Details of the JSON output and object table of city map cells API of Azavea

In this article, I will provide a clear explanation of the object table and JSON output of the Azavea City Map Cells API. As a programmer, you already know what these two concepts are, but understanding the specifics of how they are implemented in this API can be essential in working with the data effectively. By the end of this article, you will have a thorough understanding of the object table and JSON output of the Azavea City Map Cells API and be better equipped to use the data to meet your programming needs.

Object and Description

ObjectsDescription
geometry
type
coordinates
properties
dataset
  • geometry: This object represents the spatial or geometric data associated with a feature in the dataset. It typically includes the type of geometry (e.g., point, line, polygon), as well as the coordinates that define its location and shape.

  • type: This object specifies the type of feature being represented in the dataset. For example, it might indicate whether a feature is a road, a building, or a park.

  • coordinates: This object provides the precise location of a feature's geometry using a coordinate system, such as latitude and longitude. The specific structure of the coordinates object will vary depending on the type of geometry being represented.

  • properties: This object contains additional non-spatial data associated with a feature in the dataset. This might include attributes such as the name of a building or the population of a city.

  • dataset: This object represents the entire dataset and can include metadata such as the dataset's name, description, and source.

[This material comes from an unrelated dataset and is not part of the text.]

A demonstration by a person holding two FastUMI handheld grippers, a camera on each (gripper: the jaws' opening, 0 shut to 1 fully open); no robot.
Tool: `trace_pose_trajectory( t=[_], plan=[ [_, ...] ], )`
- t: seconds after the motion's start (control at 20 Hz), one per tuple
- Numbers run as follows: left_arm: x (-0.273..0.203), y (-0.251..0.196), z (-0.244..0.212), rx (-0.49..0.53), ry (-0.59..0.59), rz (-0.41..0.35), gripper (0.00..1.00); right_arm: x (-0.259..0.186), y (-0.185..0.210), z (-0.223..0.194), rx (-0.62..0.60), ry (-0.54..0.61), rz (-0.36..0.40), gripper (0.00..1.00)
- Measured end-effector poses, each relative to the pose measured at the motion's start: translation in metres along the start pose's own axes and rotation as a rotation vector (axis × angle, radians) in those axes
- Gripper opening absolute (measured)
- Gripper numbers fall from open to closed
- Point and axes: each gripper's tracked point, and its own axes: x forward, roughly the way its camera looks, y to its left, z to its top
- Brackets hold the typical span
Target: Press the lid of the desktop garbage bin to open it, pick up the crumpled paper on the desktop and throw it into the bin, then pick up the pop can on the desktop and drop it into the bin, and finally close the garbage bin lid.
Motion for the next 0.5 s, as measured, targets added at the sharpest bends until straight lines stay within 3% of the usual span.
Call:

The information in the table is useful because it provides a clear and concise summary of the key objects that are typically included in a dataset that uses spatial or geographic data. Understanding these objects and their associated properties is essential in working with and manipulating such datasets. The table also provides a helpful reference for developers and analysts who need to interact with or integrate with these datasets, as it outlines the key objects and their expected format. By having a clear understanding of the objects and their purpose, users can more easily extract insights and information from the dataset, and build applications or visualizations that make use of this data.

Json output

The JSON output is an array of two objects, each representing a feature with spatial data. Each object has three key-value pairs: type, geometry, and properties. The type key specifies that each object is a Feature. The geometry key contains an object that specifies the type of geometry (Point) and its location, which is represented by an array of two numbers (coordinates). Finally, the properties key provides additional non-spatial data associated with the feature, including the name of the dataset to which the feature belongs. In this case, the first feature is associated with the NEX-GDDP dataset, while the second feature is associated with the LOCA dataset. This JSON output could be used to represent spatial data for mapping purposes or to analyze relationships between features in different datasets.

[
{
"type": "Feature",
"geometry": {
"type": "Point",
"coordinates": [0,0]
},
"properties": {
"dataset": "NEX-GDDP"
}
}, {
"type": "Feature",
"geometry": {
"type": "Point",
"coordinates": [1,1]
},
"properties": {
"dataset": "LOCA"
}
}
]

In summary

We covered various topics related to working with spatial data, including object tables, JSON output, and the structure of a sample JSON output. We discussed the importance of understanding key objects in spatial datasets, such as geometry, type, and properties, and how to manipulate this information using JSON output. Understanding these concepts is essential for developers and analysts who work with spatial data and need to extract insights and information from these datasets. By understanding the structure and content of spatial data, users can build powerful applications and visualizations that make use of this valuable information.

Source

It is possible to request access to the Azavea City Map Cells API through the third-party data marketplace of Worldindata. This marketplace offers a range of datasets and APIs from various providers, including the Azavea City Map Cells API. By requesting access to this API through Worldindata, users can obtain access to valuable spatial data for use in their own applications and analyses. The process for requesting access may vary, but typically involves creating an account with Worldindata and following the steps outlined on their platform to request access to the desired dataset or API.